Search code examples
pythontimeoutpython-asyncioretry-logic

Python asyncio timeout/retry design pattern


Please, look at the code bellow (for sake of simplicity I am not using pydantic to group corutine, retries, timeouts):

import asyncio
import typing as tp
import random

async def my_func(wait_time: int) -> str:
    random_number = random.random()
    random_time = wait_time - random_number if random.random() < 0.5 else wait_time + random_number
    print(f"waiting for {wait_time}{random_time:+} seconds")
    await asyncio.sleep(wait_time)
    return f"waited for {wait_time}{random_time:+} seconds"

async def main() -> None:

    task1 = asyncio.create_task(my_func(wait_time=1), name='task1')
    task2 = asyncio.create_task(my_func(wait_time=2), name='task2')
    task3 = asyncio.create_task(my_func(wait_time=3), name='task3')

    task1_timeout = 1.2
    task2_timeout = 2.2
    task3_timeout = 3.2

    task1_retry = 4
    task2_retry = 3
    task3_retry = 2

    total_timeout = 5

    <what to put here?>

    return task1_result, task2_result, task3_result

asyncio.run(main())

As you can see I have function my_func (in real life I will have multiple different functions). In main() I have defined 3 tasks. Each task has its timeout and retry. For example, task1 has timeout 2 seconds and retry of 3 times.

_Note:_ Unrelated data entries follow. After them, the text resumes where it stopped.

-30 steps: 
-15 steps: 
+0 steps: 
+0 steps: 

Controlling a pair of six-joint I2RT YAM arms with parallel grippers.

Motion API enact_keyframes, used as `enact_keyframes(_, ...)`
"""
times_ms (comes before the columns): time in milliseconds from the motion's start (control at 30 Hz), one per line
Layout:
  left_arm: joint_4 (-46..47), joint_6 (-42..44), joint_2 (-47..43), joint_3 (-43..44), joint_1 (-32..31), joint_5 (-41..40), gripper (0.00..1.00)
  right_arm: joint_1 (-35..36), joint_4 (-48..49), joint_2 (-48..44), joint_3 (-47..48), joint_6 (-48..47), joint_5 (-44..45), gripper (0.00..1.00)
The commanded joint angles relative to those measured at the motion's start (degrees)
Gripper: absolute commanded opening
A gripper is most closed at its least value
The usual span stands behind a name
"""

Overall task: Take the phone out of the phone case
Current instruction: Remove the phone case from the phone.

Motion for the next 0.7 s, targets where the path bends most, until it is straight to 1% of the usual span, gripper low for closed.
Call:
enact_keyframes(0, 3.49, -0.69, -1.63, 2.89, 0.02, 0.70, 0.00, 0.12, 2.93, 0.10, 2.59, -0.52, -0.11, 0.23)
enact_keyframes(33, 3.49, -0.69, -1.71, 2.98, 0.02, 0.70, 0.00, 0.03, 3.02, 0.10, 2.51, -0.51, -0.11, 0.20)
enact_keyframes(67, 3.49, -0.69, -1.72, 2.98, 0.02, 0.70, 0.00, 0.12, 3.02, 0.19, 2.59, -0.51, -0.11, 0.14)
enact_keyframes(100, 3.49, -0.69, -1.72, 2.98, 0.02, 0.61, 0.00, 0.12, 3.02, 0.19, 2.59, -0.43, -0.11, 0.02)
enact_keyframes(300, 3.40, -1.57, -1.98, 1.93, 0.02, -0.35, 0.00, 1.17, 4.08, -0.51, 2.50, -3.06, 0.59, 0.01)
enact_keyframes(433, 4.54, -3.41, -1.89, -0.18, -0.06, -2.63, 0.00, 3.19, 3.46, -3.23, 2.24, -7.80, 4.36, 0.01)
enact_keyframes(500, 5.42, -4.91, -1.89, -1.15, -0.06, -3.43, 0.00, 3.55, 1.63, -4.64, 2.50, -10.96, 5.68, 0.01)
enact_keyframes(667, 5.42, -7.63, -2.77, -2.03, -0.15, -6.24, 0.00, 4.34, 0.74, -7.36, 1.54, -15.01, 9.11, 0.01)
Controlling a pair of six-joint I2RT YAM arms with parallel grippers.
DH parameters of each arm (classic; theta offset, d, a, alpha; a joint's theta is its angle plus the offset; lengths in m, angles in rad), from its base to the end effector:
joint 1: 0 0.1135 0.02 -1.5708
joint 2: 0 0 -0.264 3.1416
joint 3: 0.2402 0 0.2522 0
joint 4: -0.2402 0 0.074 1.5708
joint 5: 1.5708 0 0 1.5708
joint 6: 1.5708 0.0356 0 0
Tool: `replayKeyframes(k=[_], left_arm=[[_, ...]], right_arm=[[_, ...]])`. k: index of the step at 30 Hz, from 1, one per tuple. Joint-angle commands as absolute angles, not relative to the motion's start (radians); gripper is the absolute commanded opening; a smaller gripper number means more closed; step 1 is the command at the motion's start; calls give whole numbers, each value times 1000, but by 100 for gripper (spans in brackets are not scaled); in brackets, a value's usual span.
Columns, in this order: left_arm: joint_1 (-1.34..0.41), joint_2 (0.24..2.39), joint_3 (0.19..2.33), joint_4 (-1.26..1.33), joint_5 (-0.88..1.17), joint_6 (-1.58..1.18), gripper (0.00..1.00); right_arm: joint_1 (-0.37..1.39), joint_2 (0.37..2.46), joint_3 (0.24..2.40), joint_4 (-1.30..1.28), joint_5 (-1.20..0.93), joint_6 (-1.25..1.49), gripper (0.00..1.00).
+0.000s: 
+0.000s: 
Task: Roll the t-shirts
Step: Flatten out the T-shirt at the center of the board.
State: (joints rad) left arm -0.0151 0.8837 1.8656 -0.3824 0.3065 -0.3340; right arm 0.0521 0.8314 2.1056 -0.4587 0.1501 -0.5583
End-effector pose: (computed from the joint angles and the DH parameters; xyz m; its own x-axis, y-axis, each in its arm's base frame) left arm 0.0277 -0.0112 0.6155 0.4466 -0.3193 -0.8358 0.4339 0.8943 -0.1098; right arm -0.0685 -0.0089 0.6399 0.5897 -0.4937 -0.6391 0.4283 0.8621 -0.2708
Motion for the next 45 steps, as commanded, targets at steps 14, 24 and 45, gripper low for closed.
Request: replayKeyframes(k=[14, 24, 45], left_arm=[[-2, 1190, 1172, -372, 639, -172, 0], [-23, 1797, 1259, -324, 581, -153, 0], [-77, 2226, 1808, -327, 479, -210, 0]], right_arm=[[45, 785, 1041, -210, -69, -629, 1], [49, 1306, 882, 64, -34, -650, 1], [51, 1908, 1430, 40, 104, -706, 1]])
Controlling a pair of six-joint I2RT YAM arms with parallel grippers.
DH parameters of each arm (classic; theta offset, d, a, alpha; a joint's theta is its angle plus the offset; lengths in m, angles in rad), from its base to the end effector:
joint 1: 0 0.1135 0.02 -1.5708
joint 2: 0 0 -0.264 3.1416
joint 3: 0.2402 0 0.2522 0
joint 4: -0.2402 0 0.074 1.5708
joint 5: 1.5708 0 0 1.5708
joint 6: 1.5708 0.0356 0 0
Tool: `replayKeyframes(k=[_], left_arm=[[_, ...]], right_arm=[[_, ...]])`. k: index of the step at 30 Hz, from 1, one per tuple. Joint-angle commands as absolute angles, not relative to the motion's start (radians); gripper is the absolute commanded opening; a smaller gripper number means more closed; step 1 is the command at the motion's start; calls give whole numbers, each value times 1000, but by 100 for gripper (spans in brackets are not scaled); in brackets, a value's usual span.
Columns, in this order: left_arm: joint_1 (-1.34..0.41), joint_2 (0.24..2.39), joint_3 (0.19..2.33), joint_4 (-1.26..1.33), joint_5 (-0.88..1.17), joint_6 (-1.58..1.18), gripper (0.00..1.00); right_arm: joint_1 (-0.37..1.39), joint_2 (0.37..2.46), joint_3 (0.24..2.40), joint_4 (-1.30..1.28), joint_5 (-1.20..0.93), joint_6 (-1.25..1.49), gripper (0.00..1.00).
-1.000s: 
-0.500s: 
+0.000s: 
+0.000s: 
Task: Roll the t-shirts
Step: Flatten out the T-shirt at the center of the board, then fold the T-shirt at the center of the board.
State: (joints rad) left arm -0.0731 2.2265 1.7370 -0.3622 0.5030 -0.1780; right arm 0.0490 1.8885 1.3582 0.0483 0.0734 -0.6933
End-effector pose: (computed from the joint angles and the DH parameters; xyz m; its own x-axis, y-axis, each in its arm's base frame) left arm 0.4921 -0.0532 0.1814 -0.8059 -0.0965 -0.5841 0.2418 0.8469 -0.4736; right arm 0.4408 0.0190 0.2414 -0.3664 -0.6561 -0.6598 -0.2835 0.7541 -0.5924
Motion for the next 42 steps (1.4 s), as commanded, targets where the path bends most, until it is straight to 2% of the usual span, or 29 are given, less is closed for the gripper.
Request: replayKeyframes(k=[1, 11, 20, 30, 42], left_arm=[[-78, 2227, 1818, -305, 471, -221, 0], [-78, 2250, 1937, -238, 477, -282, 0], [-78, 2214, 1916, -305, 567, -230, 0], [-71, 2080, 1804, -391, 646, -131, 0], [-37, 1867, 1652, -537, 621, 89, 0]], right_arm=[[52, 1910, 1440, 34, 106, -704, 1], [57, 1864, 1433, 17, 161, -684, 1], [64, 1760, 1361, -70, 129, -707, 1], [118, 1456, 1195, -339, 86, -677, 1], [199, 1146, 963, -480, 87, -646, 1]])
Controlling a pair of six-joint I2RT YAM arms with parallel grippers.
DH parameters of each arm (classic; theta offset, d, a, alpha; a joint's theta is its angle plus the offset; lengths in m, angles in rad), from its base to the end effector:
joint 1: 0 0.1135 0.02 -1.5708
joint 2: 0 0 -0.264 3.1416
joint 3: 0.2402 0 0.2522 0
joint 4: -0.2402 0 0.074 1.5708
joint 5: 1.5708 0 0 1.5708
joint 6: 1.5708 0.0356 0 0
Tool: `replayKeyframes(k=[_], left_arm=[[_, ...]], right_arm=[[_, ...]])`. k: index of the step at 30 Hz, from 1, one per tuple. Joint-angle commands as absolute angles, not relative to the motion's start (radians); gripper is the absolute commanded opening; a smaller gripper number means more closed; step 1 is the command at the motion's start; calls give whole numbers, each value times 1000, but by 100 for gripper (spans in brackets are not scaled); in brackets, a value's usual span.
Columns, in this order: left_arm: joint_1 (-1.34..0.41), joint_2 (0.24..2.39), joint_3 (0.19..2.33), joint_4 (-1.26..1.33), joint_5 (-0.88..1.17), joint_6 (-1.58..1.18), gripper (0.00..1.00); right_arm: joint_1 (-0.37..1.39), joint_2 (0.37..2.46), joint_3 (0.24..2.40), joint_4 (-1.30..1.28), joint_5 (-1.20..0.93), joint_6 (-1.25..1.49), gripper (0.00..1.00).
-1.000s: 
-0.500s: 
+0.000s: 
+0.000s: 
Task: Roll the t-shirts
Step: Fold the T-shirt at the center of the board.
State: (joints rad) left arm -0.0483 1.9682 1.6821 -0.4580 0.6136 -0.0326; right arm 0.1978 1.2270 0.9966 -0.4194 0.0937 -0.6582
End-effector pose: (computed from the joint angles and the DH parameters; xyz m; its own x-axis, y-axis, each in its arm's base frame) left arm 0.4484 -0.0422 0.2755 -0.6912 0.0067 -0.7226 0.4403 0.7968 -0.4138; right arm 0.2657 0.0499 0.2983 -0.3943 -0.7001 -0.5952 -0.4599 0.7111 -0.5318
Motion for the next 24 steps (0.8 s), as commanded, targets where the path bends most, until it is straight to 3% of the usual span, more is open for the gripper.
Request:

Furthermore I have another (global) timeout, total_timeout that presents time in which main() must complete.

For example, if task1 start running and don't get result in 1.2 seconds, we should retry it up to 4 times, so in case in which we cannot get the result at all, we are still bellow timeout_total of 5 seconds.

For task2 that timeouts in 2.2 seconds and can be repeated 3 times, after second repeat is finished at 4.4 second, if we retry it again, it will be cut of by total_timeout at 5th second.

For task3 if we don't complete it in the first try, we don't have enough time for second try (total_timeout).

I would like to execute all three tasks concurrently, respecting their individual timeouts and retries, as well as total_timeout. At the end after up to 5 seconds I will get tuple of three elements that will be str (output of my_func) or None (in case all repeats failed, or task has been cut off by total_timeout). So output can be (str, str, str), (str, None, str) or (None, None, None).

Can someone provide some example code that would do what I have described?


Solution

  • I think this is a great question. I propose this solution which combines asyncio.gather() and asyncio.wait_for().

    Here the third task is asked to wait 5 seconds with a 3.2 seconds timeout (retry 2 times), and will return None, as asyncio.TimeoutError will be raised (and caught).

    import asyncio
    import random
    import sys
    
    
    total_timeout = float(sys.argv[1]) if len(sys.argv) > 1 else 5.0
    
    
    async def work_coro(wait_time: int) -> str:
        random_number = random.random()
        random_time = wait_time - random_number if \
            random.random() < 0.5 else wait_time + random_number
    
        if random_number > 0.7:
            raise RuntimeError('Random sleep time too high')
    
        print(f"waiting for {wait_time}{random_time:+} seconds")
    
        await asyncio.sleep(random_time)
    
        return f"waited for {wait_time}{random_time:+} seconds"
    
    
    async def coro_trunner(wait_time: int,
                           retry: int,
                           timeout: float) -> str:
        """
        Run work_coro in a controlled timing environment
    
        :param int wait_time: How long the coroutine will sleep on each run
        :param int retry: Retry count (if the coroutine times out, retry x times)
        :param float timeout: Timeout for the coroutine
        """
    
        for attempt in range(0, retry):
            try:
                start_time = loop.time()
                print(f'{work_coro}: ({wait_time}, {retry}, {timeout}): '
                      'spawning')
    
                return await asyncio.wait_for(work_coro(wait_time),
                                              timeout)
            except asyncio.TimeoutError:
                diff_time = loop.time() - start_time
                print(f'{work_coro}: ({wait_time}, {retry}, {timeout}): '
                      f'timeout (diff_time: {diff_time}')
                continue
            except asyncio.CancelledError:
                print(f'{work_coro}: ({wait_time}, {retry}, {timeout}): '
                      'cancelled')
                break
            except Exception as err:
                # Unknown error raised in the worker: give it another chance
    
                print(f'{work_coro}: ({wait_time}, {retry}, {timeout}): '
                      f'error in worker: {err}')
                continue
    
    
    async def main() -> list:
        tasks = [
            asyncio.create_task(coro_trunner(1, 2, 1.2)),
            asyncio.create_task(coro_trunner(2, 3, 2.2)),
            asyncio.create_task(coro_trunner(5, 5, 5.2))
        ]
    
        try:
            gaf = asyncio.gather(*tasks)
            results = await asyncio.wait_for(gaf,
                                             total_timeout)
        except (asyncio.TimeoutError,
                asyncio.CancelledError,
                Exception):
            # Total timeout reached: get the results that are ready
    
            # Consume the gather exception
            exc = gaf.exception()  # noqa
    
            results = []
    
            for task in tasks:
                if task.done():
                    results.append(task.result())
                else:
                    # We want to know when a task yields nothing
                    results.append(None)
                    task.cancel()
    
        return results
    
    
    print(f'Total timeout: {total_timeout}')
    
    
    loop = asyncio.get_event_loop()
    start_time = loop.time()
    
    results = asyncio.run(main())
    end_time = loop.time()
    
    print(f'{end_time - start_time} --> {results}')